Выбери любимый жанр

Физик против вермахта (СИ) - Агишев Руслан - Страница 5


Изменить размер шрифта:

5

— Фу, присниться же такое, — щуря в темноте глаза, пробормотал Николай Александрович Теслин, а это был именно он. — Какие-то небоскребы, проспект… Меня же чуть не сбили ретроавтомобилем… Кхе-кхе, странный какой-то сон. Таблетку что ли забыл выпить? Не помню… Меня во сне как-то странно называли. Что-то такое знакомое. Вроде бы звали, как и меня, но не так… Николо, кажется. Что еще за Николо? Непонятно.

Вдруг он замолчал и начал напряженно всматриваться в темноту. Ему почему-то стало казаться, что он не у себя дома. Выступающие из темноты силуэты предметов были ему не знакомы.

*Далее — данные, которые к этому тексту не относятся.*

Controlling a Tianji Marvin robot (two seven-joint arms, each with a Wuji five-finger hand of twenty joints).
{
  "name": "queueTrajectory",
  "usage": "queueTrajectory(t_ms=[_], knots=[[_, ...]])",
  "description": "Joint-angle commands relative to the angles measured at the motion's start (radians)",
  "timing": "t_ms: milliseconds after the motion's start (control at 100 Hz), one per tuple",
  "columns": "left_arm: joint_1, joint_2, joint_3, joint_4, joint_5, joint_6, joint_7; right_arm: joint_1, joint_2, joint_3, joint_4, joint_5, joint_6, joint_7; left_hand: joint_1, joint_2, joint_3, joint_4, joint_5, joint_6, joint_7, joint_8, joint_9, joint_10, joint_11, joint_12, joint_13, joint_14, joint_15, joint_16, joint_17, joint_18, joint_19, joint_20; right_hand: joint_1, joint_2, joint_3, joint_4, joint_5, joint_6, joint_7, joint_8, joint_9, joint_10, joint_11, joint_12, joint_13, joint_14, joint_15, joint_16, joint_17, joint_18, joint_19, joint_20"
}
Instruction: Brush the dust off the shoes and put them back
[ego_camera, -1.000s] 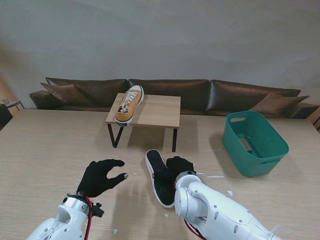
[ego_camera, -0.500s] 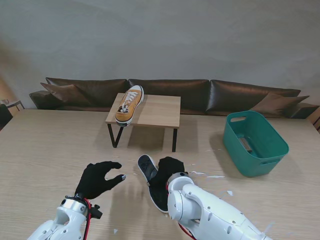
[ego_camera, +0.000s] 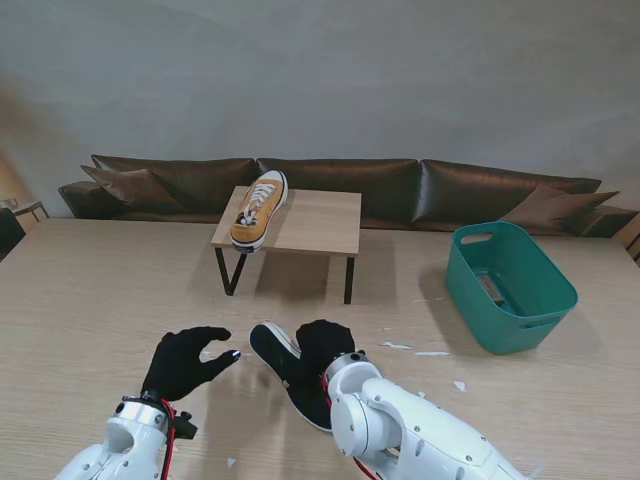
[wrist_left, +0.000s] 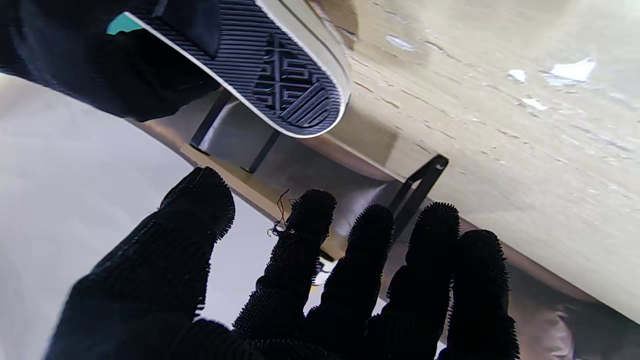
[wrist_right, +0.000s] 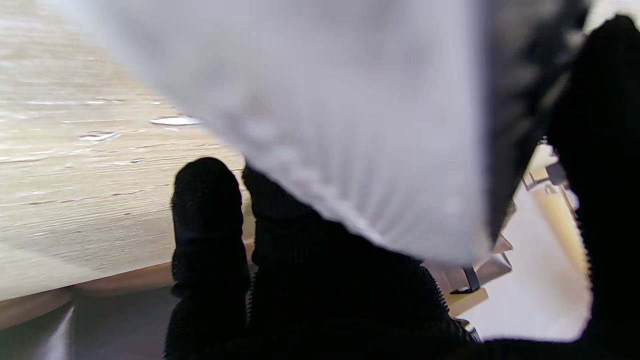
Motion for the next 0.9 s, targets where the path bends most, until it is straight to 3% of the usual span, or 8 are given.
queueTrajectory(t_ms=[0, 350, 370, 550, 570, 750, 780, 890], knots=[[0.002, -0.007, -0.003, 0.02, -0.013, 0.023, -0.015, -0.034, 0.002, -0.008, 0.022, 0.007, -0.008, 0.011, 0.018, 0.04, -0.016, 0.027, 0.005, 0.019, -0.013, 0.004, -0.001, 0.019, -0.014, 0.005, -0.021, 0.027, -0.02, 0.009, -0.028, 0.008, -0.023, 0.013, 0.231, -0.065, 0.45, 0.091, 0.027, -0.12, 0.192, 0.008, 0.116, -0.071, 0.009, -0.004, 0.044, -0.05, 0.076, 0.05, 0.164, 0.012, 0.074, 0.022], [-0.036, -0.028, 0.004, 0.056, -0.201, 0.086, -0.051, -0.119, 0.001, 0.13, -0.018, 0.131, -0.126, -0.031, 0.005, 0.021, -0.05, 0.026, -0.222, -0.027, -0.135, -0.062, -0.16, 0.013, -0.052, -0.016, -0.151, 0.029, -0.093, -0.006, -0.12, -0.035, -0.118, 0.035, 0.27, -0.072, 0.494, 0.092, 0.018, -0.066, 0.214, 0.02, 0.125, -0.042, 0.02, 0.038, 0.049, -0.135, 0.206, 0.103, 0.305, -0.007, 0.079, 0.043], [-0.038, -0.029, 0.005, 0.055, -0.217, 0.089, -0.053, -0.125, 0.0, 0.14, -0.022, 0.143, -0.131, -0.034, 0.004, 0.023, -0.067, 0.03, -0.24, -0.029, -0.13, -0.088, -0.177, 0.01, -0.048, -0.026, -0.161, 0.028, -0.111, -0.006, -0.12, -0.042, -0.165, 0.09, 0.272, -0.071, 0.493, 0.092, 0.018, -0.063, 0.215, 0.02, 0.124, -0.04, 0.02, 0.039, 0.048, -0.132, 0.207, 0.103, 0.306, -0.005, 0.077, 0.045], [-0.048, -0.033, 0.009, 0.045, -0.337, 0.124, -0.115, -0.171, 0.004, 0.211, -0.06, 0.183, -0.17, -0.047, -0.028, 0.03, -0.13, 0.029, -0.313, -0.044, -0.156, -0.111, -0.257, 0.001, -0.063, -0.035, -0.221, 0.017, -0.174, -0.028, -0.146, -0.065, -0.278, 0.111, 0.277, -0.068, 0.495, 0.096, 0.015, -0.054, 0.218, 0.022, 0.123, -0.036, 0.02, 0.046, 0.048, -0.132, 0.213, 0.105, 0.311, 0.0, 0.07, 0.055], [-0.05, -0.032, 0.009, 0.045, -0.345, 0.128, -0.124, -0.178, 0.005, 0.22, -0.067, 0.188, -0.174, -0.047, -0.027, 0.035, -0.161, 0.034, -0.325, -0.047, -0.159, -0.122, -0.269, -0.001, -0.064, -0.04, -0.228, 0.012, -0.185, -0.028, -0.14, -0.071, -0.326, 0.153, 0.278, -0.068, 0.495, 0.096, 0.015, -0.054, 0.218, 0.022, 0.123, -0.036, 0.02, 0.046, 0.048, -0.13, 0.213, 0.105, 0.311, 0.0, 0.07, 0.056], [-0.074, -0.031, 0.022, 0.06, -0.415, 0.14, -0.169, -0.227, 0.015, 0.285, -0.121, 0.207, -0.22, -0.048, -0.064, 0.028, -0.201, 0.029, -0.36, -0.064, -0.174, -0.137, -0.303, -0.008, -0.07, -0.04, -0.247, -0.003, -0.209, -0.031, -0.125, -0.076, -0.424, 0.177, 0.279, -0.057, 0.491, 0.098, 0.009, -0.048, 0.218, 0.024, 0.116, -0.03, 0.021, 0.052, 0.048, -0.129, 0.211, 0.103, 0.308, 0.0, 0.065, 0.063], [-0.079, -0.031, 0.025, 0.063, -0.425, 0.139, -0.176, -0.235, 0.017, 0.296, -0.129, 0.209, -0.23, -0.049, -0.073, 0.022, -0.209, 0.029, -0.363, -0.072, -0.169, -0.142, -0.307, -0.011, -0.07, -0.038, -0.249, -0.006, -0.214, -0.026, -0.104, -0.077, -0.499, 0.247, 0.28, -0.057, 0.491, 0.098, 0.009, -0.048, 0.219, 0.024, 0.116, -0.03, 0.021, 0.052, 0.048, -0.128, 0.211, 0.103, 0.308, 0.0, 0.065, 0.063], [-0.095, -0.027, 0.033, 0.07, -0.461, 0.141, -0.213, -0.263, 0.018, 0.331, -0.16, 0.229, -0.248, -0.056, -0.079, 0.0, -0.21, 0.028, -0.377, -0.09, -0.172, -0.144, -0.332, -0.022, -0.073, -0.035, -0.263, -0.022, -0.222, -0.029, -0.099, -0.086, -0.546, 0.257, 0.281, -0.054, 0.491, 0.099, 0.009, -0.046, 0.219, 0.025, 0.114, -0.027, 0.022, 0.055, 0.048, -0.127, 0.211, 0.102, 0.306, 0.001, 0.062, 0.066]])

— Где это я? Проклятье, темно-то как… — осторожно, шаг за шагом, пересек комнату и остановился возле стены, на которой он заметил старинный выключатель. — Что–то я ничего не понимаю…

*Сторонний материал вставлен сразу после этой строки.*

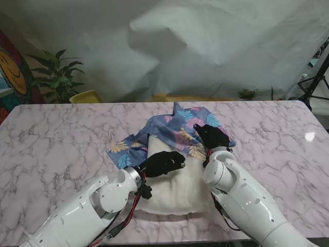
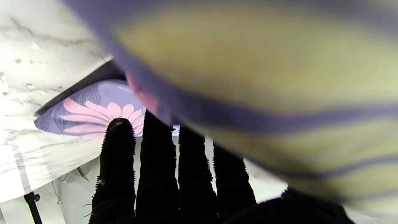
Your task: Put a pillowcase on a pillow
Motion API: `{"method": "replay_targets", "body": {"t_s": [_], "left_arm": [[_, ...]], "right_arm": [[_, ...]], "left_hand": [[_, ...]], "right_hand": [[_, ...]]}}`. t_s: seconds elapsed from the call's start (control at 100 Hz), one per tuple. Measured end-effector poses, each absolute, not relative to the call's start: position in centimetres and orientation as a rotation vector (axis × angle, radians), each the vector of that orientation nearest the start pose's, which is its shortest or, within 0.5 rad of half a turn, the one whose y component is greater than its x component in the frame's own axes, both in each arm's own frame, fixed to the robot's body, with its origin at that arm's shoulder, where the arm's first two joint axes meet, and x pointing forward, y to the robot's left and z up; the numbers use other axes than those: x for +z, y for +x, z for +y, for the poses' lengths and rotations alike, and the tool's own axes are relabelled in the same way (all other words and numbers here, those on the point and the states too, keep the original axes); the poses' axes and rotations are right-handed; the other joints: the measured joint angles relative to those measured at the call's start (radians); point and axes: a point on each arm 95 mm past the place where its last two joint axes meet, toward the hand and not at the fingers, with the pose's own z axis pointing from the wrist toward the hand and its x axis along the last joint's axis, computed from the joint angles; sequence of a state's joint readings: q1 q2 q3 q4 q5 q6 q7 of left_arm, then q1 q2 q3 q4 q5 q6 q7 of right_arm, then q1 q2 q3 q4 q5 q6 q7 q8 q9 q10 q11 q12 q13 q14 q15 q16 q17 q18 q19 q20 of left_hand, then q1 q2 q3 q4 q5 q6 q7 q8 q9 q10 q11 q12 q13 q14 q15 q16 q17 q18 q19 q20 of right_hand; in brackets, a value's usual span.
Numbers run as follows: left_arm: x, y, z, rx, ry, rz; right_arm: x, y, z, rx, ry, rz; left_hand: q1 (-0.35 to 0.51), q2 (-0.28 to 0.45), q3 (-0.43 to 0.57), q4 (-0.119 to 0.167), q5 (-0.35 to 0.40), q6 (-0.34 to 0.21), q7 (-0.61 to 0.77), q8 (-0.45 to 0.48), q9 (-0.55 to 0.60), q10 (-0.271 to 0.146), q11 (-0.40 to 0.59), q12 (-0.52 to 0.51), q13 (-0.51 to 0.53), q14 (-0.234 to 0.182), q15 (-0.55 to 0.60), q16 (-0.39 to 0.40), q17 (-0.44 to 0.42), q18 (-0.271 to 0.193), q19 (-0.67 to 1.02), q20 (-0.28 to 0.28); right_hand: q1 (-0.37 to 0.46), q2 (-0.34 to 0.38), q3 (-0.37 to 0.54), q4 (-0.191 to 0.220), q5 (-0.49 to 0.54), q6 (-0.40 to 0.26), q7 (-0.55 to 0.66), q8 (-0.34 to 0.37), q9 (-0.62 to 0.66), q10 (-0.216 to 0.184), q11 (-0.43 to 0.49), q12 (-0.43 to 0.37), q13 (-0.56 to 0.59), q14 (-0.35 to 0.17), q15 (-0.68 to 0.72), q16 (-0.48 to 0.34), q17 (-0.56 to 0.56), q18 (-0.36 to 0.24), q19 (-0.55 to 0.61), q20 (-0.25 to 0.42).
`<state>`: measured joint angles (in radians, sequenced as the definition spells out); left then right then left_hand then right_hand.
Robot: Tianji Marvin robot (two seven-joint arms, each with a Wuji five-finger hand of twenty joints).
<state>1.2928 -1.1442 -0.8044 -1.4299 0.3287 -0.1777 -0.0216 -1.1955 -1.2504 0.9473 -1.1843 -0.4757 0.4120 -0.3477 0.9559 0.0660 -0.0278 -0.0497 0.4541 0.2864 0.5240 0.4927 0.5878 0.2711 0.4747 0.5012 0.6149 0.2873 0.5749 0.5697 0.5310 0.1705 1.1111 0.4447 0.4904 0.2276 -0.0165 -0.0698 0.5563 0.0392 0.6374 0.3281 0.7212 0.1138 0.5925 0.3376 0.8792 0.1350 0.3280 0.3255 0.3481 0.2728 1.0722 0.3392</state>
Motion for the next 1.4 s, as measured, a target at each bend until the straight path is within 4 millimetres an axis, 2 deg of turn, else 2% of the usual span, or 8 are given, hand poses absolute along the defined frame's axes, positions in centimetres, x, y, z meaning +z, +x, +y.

Щелкнул выключатель и яркий свет из четырехрожковой люстры залил комнату. Увидев вокруг себя совершенно незнакомую ему обстановку, Теслин вздрогнул.

— Что здесь происходит? Где я? — растерянно прошептал он, беспомощно осматриваясь по сторонам.

В комнате была совершенно спартанская обстановка: невысокая узкая кровать с примятым покрывалом и подушкой, небольшой столик с низким креслом, скромный торшер с матерчатым абажуром. На трех окнах висели простенькие шторы с незатейливым узором на них.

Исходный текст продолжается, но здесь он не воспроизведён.